In the spirit of Easter, that is, appropriating existing feasts and festivals to your own purposes, I made not hot cross buns, but hot atheist buns. Instead of piping macabre crosses on each one, I made atheist “A”s, ‘though not in scarlet. I didn’t think the food colouring would survive the baking process. The sharp-eyed reader will notice that the buns are in a checker pattern, half with currants and sultanas and glace (candied) peel, and half without; the little godless heathens in my house don’t like dried fruit.
And the finished product, hot from the oven, dripping with butter, full of flavour and with a beautiful texture. Perfect with a cup of coffee, and just the right way to mark Good Friday.



Ooooh the butter! Heart attack on a plate, but oh so good. Nice effort Deborah.
I like your buns. They look delicious.
Thanks for the shoutout! Your atheist buns look fab!
Oh you are clever!
(except… i skim-read, and wondered why you were making anarchist buns)
Brilliant! I made non-cross buns this year, but I like the look of your atheist buns even more.

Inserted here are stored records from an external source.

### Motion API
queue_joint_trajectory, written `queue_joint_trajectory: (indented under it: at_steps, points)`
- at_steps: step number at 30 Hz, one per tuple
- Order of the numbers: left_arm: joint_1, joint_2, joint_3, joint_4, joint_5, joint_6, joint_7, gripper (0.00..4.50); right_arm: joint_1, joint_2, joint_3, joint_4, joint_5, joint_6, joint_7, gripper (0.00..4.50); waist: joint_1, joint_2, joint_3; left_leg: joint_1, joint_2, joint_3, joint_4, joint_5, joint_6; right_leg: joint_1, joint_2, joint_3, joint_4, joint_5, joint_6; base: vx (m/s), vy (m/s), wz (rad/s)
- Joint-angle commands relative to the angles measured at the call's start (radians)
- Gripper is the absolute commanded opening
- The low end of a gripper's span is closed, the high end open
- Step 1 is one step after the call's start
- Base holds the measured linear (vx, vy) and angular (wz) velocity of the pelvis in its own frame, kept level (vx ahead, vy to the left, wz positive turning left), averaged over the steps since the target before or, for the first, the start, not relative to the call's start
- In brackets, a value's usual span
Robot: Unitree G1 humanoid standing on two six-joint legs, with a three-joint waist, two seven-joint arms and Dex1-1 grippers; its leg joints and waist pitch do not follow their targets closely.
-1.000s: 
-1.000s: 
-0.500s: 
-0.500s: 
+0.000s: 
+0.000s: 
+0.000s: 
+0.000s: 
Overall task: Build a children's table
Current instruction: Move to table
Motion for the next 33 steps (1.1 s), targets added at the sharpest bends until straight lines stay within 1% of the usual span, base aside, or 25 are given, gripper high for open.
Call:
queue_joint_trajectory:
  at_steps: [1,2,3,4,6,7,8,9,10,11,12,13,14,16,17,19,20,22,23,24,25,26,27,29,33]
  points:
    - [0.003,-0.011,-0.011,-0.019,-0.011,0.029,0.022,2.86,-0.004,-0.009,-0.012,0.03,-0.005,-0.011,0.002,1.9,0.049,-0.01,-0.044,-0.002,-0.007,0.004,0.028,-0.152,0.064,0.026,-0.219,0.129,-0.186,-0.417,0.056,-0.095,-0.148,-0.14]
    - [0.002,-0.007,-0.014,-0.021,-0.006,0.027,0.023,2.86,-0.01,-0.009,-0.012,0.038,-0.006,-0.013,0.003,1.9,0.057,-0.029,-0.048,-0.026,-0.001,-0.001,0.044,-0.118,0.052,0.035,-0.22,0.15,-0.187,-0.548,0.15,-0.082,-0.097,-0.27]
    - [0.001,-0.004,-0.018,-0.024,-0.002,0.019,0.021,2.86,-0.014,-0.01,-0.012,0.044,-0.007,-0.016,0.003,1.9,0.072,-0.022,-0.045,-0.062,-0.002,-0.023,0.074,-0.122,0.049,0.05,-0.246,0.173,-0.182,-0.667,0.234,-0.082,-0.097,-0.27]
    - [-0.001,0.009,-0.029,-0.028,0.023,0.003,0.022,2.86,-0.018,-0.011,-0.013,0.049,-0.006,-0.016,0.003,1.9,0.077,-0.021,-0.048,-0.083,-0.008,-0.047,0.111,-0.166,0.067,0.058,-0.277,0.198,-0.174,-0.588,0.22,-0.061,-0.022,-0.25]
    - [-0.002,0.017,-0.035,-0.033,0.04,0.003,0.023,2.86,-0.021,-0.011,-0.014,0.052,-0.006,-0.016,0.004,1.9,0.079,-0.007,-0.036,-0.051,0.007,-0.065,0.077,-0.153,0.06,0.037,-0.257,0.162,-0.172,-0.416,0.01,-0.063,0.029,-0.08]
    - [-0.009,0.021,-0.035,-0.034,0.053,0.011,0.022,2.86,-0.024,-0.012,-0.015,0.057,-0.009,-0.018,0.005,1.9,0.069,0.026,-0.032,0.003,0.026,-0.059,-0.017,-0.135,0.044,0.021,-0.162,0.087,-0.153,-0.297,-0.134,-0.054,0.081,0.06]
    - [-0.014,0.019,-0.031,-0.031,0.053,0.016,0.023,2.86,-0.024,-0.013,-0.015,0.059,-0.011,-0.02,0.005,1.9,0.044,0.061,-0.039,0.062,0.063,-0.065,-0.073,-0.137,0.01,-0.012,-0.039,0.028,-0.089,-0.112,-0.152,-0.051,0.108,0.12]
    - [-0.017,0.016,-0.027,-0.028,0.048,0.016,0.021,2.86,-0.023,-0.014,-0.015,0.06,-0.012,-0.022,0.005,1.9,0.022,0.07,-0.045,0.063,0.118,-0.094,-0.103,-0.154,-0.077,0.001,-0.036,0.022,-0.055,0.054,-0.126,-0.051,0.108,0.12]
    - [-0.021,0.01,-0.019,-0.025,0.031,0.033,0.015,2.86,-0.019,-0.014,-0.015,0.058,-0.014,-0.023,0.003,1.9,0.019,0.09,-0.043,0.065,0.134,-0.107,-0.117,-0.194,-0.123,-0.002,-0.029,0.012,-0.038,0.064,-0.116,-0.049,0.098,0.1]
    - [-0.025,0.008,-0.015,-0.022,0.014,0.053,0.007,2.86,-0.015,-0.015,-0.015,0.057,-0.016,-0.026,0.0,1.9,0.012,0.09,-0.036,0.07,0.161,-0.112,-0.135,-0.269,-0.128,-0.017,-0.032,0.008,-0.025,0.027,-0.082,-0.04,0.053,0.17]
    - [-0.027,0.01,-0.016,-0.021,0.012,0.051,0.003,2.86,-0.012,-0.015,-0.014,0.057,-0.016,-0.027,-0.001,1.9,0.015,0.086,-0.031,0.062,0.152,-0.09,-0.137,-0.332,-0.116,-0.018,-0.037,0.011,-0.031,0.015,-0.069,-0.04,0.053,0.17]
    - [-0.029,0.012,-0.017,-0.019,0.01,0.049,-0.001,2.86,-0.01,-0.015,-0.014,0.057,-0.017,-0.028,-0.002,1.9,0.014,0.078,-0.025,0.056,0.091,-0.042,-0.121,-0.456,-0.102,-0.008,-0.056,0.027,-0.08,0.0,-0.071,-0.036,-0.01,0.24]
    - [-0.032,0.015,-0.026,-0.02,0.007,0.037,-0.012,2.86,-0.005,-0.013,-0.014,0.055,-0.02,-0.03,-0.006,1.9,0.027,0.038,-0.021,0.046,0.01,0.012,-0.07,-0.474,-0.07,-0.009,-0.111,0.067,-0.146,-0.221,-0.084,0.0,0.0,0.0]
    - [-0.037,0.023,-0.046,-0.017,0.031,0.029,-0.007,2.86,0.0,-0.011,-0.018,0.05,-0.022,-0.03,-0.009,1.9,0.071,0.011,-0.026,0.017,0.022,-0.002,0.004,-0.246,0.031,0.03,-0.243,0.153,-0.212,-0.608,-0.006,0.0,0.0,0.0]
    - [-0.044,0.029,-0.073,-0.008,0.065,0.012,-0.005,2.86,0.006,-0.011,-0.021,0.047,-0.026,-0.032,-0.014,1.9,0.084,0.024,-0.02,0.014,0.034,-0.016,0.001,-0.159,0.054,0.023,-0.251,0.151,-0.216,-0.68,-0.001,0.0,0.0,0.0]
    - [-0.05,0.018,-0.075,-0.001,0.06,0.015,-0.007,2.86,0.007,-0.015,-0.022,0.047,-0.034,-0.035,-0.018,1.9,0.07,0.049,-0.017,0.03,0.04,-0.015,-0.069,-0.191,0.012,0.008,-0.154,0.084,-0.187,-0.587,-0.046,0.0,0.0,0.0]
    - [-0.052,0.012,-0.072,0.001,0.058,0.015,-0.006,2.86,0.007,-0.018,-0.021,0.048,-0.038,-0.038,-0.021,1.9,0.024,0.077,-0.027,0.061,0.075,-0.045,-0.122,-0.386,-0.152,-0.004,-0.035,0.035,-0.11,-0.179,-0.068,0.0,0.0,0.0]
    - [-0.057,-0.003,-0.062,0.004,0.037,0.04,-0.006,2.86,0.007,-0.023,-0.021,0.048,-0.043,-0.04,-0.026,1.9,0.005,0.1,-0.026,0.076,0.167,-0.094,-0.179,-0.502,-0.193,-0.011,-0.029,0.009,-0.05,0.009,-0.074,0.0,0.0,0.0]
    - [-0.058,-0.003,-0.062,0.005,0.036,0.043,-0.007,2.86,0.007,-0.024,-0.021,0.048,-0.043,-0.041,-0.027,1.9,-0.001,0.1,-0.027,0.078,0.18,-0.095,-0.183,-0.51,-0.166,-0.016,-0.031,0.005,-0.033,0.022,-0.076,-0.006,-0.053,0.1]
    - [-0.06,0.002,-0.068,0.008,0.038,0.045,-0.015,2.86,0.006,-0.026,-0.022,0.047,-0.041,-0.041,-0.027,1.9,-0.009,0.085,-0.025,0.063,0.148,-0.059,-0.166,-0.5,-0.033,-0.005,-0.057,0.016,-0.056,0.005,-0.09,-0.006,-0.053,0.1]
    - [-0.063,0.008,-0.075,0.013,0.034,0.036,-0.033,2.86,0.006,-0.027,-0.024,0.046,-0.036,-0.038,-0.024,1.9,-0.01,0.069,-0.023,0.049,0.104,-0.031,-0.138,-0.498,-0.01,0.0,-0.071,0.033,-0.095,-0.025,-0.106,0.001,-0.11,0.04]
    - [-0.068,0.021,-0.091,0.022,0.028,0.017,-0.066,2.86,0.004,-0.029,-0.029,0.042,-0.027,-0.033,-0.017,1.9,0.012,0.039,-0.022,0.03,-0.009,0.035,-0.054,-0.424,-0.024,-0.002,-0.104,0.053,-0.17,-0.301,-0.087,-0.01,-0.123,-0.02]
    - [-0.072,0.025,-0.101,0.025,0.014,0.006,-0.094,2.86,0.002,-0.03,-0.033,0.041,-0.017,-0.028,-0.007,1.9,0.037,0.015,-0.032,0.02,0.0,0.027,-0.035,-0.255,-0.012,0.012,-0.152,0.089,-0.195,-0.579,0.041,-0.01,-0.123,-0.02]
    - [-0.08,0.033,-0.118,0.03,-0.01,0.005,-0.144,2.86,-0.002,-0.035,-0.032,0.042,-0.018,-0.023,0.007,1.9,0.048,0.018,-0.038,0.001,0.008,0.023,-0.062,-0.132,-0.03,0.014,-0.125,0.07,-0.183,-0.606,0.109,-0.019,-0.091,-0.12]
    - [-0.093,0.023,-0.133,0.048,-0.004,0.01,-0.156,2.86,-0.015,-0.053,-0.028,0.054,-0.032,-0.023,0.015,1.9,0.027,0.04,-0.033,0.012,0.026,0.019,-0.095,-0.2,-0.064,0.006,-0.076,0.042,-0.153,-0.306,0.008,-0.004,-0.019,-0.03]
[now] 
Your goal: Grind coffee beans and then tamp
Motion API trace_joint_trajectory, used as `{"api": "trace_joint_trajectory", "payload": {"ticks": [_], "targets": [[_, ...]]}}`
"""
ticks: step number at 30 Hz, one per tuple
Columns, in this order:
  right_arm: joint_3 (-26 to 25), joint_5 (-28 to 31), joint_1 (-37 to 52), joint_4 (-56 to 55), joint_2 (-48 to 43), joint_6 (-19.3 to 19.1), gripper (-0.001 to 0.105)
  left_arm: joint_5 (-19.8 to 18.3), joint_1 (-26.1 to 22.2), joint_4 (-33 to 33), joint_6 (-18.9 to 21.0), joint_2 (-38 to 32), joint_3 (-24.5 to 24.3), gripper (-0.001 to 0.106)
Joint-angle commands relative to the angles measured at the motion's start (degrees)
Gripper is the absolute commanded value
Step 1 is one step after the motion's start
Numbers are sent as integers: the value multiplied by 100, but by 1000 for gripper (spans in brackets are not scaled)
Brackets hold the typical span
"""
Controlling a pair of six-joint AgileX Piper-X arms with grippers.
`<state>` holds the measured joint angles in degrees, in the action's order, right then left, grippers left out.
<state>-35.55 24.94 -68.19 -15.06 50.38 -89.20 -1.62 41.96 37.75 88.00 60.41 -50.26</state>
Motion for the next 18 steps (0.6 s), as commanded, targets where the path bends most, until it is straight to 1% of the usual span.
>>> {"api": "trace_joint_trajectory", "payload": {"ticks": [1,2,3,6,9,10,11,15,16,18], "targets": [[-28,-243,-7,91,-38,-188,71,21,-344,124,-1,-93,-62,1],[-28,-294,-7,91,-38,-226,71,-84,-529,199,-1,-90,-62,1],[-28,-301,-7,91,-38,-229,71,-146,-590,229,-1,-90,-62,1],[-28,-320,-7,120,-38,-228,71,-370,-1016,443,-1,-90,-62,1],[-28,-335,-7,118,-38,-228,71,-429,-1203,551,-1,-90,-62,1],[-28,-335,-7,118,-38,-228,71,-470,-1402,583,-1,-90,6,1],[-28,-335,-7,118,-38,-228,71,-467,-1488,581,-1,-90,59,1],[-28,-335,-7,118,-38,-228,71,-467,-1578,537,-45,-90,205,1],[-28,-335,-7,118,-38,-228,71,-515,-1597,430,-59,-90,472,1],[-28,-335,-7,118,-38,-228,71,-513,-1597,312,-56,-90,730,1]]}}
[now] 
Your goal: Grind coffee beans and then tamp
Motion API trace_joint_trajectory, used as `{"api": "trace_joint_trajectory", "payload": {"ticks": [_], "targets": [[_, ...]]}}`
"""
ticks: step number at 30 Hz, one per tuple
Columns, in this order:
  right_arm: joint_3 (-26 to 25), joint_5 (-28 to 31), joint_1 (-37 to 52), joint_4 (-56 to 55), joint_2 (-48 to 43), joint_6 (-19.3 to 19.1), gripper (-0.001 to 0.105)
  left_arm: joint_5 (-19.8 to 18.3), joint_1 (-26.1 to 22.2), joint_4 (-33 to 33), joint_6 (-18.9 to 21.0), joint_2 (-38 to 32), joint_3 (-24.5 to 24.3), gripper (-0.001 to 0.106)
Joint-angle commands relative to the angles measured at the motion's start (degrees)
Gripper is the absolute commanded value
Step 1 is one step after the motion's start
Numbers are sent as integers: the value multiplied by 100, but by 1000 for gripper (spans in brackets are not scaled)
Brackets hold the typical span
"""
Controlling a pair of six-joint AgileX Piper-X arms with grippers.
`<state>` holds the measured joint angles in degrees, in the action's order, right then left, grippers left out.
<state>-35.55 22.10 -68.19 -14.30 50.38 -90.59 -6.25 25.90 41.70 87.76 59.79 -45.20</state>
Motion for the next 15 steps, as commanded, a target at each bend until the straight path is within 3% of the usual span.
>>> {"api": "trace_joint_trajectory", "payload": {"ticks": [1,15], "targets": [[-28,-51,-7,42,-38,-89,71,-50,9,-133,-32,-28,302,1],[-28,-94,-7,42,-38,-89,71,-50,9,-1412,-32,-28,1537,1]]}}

I love the whole concept of an atheist bun almost as much as an anarchist one which I presume would not only be hot but would explode
I just heard on the radio you could have done the cross. It predates Christ and is a variation of the original symbol, a curved )(, which represented two Ox horns.
Wish I had this recipe earlier! It’s impossible to buy buns with peel in them in Auckland. I like peel
Gee who has time to make their own friggin’ buns?
I have to say I am quite partial to the chocolate x-buns they have at Bakers Delight, they are quite delicious (and less cardboardy if you like put them in the microwave for about 15 seconds).
Mothers with three children, of course!
I like the A’s, whichever way you look at them. And if we can have bong-throwing anarchists in Sydney you’re certainly entitled to be a bun-throwing atheist in Adelaide.
Oooh nom, now I’m going to have to try my hand at it. I think mine will be Ostara buns… Hot Pagan Buns with pentagrams instead of crosses. Yours look delicious, I hope mine come out looking even half that good!
I do to like dried fruit!!!!!!!!! It’s only my sisters that don’t!!!!!!